Just recording some data and notes for posterity. In The Beat's October sales analysis, Jason Enright nicely lays out the sales number for recent Marvel mega-event first issues:
05/06 Civil War #1 - 260,706 (-43.6%)
Somewhat related, Tom Brevoort talks about the "Darwinism" behind the events and the question of event fatigue. I agree with Brevoort where he takes issue with the questioner in the sense that just because *i* don't like something doesn't mean it's not doing well. But i wonder how closely sales really reflect their customer's appetite for the next crossover (if that's the idea; in other words, if Age of Ultron getting good buzz meant that more people picked up Infinity whereas AvX NOT being well received meant less people were willing to try Age of Ultron), given the general collector mentality and especially now that books come out so quickly. For example, by issue #4 i knew that i didn't want to read any more Axis, but the way things worked out i've bought at least up to issue #6 ("at least" due to dependencies relating to how our comic dealer's pull list operates). A lot of people who don't like the series will nonetheless buy it all the way through, because that's what comic collectors do. But those people probably won't buy the next event (assuming everything else is equal; we're just talking about "event fatigue" here. I think the new Secret Wars series will definitely sell better than Axis based on the nature of the event.).

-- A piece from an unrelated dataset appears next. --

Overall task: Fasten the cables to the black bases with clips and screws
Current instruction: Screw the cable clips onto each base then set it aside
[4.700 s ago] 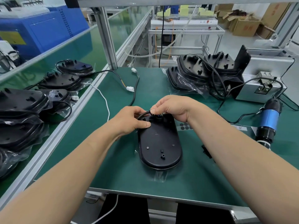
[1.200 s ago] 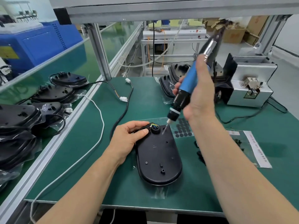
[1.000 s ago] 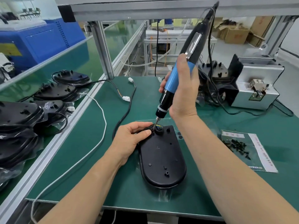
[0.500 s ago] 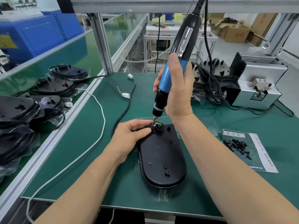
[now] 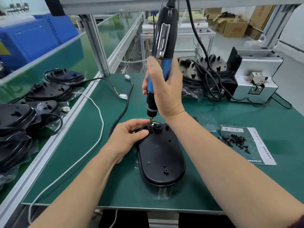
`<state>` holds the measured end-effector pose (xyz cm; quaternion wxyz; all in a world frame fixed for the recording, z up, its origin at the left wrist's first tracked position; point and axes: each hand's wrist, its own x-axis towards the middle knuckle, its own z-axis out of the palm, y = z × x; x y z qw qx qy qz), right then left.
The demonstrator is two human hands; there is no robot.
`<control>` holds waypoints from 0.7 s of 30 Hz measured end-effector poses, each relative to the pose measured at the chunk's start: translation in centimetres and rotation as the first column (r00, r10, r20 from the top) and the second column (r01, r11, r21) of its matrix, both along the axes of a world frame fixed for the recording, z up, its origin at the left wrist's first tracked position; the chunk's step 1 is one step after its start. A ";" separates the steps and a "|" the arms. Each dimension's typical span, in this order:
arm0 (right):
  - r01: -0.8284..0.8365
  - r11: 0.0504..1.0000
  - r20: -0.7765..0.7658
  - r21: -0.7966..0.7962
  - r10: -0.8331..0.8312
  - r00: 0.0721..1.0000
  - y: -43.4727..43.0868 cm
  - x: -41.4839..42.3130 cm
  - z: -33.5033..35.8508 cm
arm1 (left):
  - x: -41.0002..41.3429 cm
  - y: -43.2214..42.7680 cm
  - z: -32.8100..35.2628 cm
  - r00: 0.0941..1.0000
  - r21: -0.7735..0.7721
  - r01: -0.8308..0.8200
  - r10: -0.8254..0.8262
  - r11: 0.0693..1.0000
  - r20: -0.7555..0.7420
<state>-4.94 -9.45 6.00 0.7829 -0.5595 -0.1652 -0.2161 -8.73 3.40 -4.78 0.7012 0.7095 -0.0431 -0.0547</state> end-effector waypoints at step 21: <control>-0.191 0.981 -0.023 0.024 0.192 0.981 -0.3 0.0 0.1 | 0.9 0.9 1.2 0.991 0.048 0.103 -0.099 0.993 -0.088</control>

Despite that, another thing i'll want to look at at some point by digging through the Beat's Sales Chart archives is the drop-off rates for each crossover. That's probably a somewhat better indication of how well the series was received, whereas first issue sales are really an indication of how well the concept of the event was received and/or how well Marvel's marketing department hyped it.
Personally i skipped the past few events so i wasn't suffering from event fatigue. I also look at the creative teams behind the events (i.e., this was really a Remender Uncanny Avengers story, and Secret Wars is really a continuation of Hickman's Avengers).
It's also worth looking at the dates of the starting points of those events and noticing that they become more and more frequent, and what's also evident from the sales charts is how much more important they are to Marvel's overall numbers. When Axis doesn't sell as well as Infinity, it also means that the tie-in books aren't selling as well.
Again, no major revelations from me on this. Just capturing some notes for myself.